Na semana passada, a vereadora e advogada Gabriela Neme foi detida ao visitar vários centros de isolamento, pedindo a libertação de pessoas que já estavam há mais de um mês nesses locais com testes negativos ou sem sintomas da doença, mesmo que fosse para cumprir a quarentena em casa. “O ambiente é tão insalubre para todos que está a levar a que pessoas que não tinham o vírus se infectem”, afirmou à Folha.

Gabriela Neme foi detida diante das câmaras de televisão e libertadas horas depois, mas responderá a um processo. “Estou com hematomas e feridas já documentados, também entrarei com uma acção contra o Estado”, disse.

Para o senador Luis Naidenoff, o que está a ser feito na Formosa é uma demonstração de poder que nada tem a ver com a saúde: “É um abuso de autoridade. Temos vários exemplos de outras medidas de quarentena, na Argentina e em outros países, em que é possível cumprir com os protocolos, evitar aglomerações, manter distância social e higiene sem causar esse sofrimento ou abusos de direitos humanos”.

Autoritarismo e pobreza

Formosa é governada desde 1995 por Gildo Insfrán, do Partido Justicialista (peronismo), que comanda a província como um caudilho — a legislação regional permite a reeleição indefinida. De acordo com os dados oficiais, 41,6% dos 630 mil habitantes de Formosa viviam abaixo da linha da pobreza em 2019, o segundo pior resultado em todo o país e acima da média nacional, de 35,4%. No Índice de Desenvolvimento Humano, a região está no último lugar no ranking argentino.

Mais de 80% da população tem empregos vinculados ao poder público e praticamente não há oposição. Mesmo com acusações de vínculo com o contrabando (a província faz fronteira com o Paraguai) e de desvio de verbas federais, Insfrán é blindado pelo peronismo —  movimento político que tem entre seus principais integrantes o Presidente Alberto Fernández e a sua vice, Cristina Fernández de Kirchner.

Naidenoff, que pertence ao partido de oposição União Cívica Radical, afirma que “Insfrán se apoia numa das práticas mais antigas de poder na América Latina, o clientelismo e o medo. Ninguém se levanta contra ele porque aqui não há Estado de direito. A Justiça da província está nas suas mãos, o cidadão não tem protecção, não tem uma Justiça a quem recorrer e teme o seu poder”.

Em resposta às críticas sobre as medidas para tentar conter o coronavírus, Insfrán afirma que o “objectivo é salvar vidas” e refere os dez mortos por conta da doença na província como prova de que está a resultar. O número, que é o mais baixo em todo o país, levanta muitas dúvidas por falta de comprovação. “Vocês pensam que para nós é agradável tomar essas medidas? Claro que não.”

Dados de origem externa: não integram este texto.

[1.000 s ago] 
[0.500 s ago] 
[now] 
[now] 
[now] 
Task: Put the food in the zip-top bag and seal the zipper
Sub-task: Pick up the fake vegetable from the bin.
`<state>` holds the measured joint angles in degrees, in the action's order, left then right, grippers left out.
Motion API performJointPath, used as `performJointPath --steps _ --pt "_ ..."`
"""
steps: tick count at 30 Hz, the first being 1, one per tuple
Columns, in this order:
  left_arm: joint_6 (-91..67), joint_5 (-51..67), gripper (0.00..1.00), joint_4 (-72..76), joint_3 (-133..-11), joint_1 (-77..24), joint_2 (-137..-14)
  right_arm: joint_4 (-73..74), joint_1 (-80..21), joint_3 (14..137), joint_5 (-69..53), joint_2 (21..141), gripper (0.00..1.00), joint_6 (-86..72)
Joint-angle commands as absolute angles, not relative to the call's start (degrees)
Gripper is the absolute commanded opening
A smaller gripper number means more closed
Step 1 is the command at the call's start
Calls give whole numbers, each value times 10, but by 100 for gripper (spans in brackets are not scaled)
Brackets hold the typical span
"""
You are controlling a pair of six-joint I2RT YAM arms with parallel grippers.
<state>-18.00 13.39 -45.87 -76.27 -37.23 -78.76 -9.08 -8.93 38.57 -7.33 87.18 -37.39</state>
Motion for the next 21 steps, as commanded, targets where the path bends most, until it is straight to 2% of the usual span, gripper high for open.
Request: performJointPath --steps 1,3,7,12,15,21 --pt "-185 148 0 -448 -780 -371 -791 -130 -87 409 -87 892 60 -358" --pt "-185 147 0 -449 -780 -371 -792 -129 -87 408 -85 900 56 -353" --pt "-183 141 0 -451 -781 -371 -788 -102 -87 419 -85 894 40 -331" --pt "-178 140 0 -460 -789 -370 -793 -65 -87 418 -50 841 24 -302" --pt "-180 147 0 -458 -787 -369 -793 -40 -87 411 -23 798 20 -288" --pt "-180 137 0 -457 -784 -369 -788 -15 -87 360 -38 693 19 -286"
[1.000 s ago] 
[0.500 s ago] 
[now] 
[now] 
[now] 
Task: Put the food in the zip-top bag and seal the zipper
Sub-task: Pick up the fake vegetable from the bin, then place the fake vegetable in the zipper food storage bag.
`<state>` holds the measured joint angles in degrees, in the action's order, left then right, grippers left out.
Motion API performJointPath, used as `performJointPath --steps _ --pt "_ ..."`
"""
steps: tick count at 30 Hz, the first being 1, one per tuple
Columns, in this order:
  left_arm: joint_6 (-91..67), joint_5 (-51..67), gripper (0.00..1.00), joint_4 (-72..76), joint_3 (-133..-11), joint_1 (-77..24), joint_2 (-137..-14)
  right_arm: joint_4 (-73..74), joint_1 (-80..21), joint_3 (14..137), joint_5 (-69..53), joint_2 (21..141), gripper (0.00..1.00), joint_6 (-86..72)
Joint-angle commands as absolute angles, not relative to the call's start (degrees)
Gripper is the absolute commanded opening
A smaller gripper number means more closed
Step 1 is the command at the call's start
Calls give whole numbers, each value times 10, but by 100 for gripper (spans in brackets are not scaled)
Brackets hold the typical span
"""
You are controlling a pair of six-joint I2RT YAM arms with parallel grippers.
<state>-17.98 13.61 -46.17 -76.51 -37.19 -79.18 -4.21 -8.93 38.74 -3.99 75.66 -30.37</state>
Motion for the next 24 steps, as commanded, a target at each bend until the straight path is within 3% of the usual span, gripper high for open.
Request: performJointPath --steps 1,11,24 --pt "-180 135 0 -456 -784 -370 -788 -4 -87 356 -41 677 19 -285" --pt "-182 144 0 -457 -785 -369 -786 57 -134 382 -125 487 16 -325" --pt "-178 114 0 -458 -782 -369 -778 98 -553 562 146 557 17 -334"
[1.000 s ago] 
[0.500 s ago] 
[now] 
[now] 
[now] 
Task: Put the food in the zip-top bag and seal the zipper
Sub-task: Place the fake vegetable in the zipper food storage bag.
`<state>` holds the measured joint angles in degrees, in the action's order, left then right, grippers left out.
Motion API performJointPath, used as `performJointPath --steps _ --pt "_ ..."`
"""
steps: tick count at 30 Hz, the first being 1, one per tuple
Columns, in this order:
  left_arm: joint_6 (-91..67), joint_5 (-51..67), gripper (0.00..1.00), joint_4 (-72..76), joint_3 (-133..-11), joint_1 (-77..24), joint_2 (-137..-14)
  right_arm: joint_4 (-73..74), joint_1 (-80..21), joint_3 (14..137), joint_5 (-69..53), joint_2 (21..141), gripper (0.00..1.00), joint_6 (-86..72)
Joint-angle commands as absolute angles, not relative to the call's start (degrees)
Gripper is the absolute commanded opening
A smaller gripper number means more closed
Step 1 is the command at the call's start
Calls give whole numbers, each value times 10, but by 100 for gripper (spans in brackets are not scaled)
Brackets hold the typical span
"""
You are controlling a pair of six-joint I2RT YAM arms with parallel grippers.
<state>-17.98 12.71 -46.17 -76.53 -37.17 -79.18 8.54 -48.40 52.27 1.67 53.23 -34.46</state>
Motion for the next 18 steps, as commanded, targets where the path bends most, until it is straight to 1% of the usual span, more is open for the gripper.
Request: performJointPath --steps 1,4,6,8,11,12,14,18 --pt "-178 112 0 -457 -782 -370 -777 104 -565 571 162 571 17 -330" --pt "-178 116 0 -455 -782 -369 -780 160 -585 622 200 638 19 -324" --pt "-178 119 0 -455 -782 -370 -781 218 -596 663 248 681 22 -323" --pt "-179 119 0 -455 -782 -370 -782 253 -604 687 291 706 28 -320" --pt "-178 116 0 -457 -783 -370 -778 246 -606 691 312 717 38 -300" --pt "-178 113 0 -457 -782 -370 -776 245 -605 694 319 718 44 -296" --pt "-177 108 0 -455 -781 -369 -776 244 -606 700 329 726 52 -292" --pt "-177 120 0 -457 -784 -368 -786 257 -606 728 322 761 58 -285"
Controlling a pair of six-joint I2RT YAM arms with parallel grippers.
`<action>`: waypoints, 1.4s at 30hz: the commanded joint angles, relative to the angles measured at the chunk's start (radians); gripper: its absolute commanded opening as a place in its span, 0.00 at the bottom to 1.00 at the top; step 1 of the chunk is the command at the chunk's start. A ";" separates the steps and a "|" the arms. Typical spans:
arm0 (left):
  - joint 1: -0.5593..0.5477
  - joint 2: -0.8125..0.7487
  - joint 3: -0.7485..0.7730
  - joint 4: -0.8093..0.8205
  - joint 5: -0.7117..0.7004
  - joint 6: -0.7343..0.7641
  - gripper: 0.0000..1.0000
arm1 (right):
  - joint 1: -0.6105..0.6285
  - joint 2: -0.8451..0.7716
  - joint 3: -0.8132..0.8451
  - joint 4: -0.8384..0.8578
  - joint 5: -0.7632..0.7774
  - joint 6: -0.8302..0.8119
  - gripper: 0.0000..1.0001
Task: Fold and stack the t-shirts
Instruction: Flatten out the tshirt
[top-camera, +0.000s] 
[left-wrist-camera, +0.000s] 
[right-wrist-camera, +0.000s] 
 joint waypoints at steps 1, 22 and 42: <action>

Para Insfrán, os ataques contra as medidas sanitárias impostas pelo seu governo são “uma perseguição política, porque este é um ano eleitoral” — as eleições legislativas argentinas estão marcadas para Outubro.

Vacinação

Na quinta-feira, chegaram à Argentina 5 milhões de novas doses de vacina vindas da Rússia. Até agora, já receberam as duas doses da Sputnik V 200 mil argentinos que trabalham na área da saúde em todas as províncias do país. Agora, o governo prepara o início da vacinação da população em geral, começando pelos idosos e pela população de grupos de risco. A Argentina também fechou um acordo com a vacina da Oxford/AstraZeneca, prevista para chegar em Março. E há negociações ainda em aberto com a Pfizer, a Sinovac e a Sinopharm, além da Moderna.

A Argentina, que tem cerca de 44,5 milhões de habitantes, já registou quase 1,9 milhão de infecções e 47 mil mortes pela doença, segundo os dados da Universidade Johns Hopkins.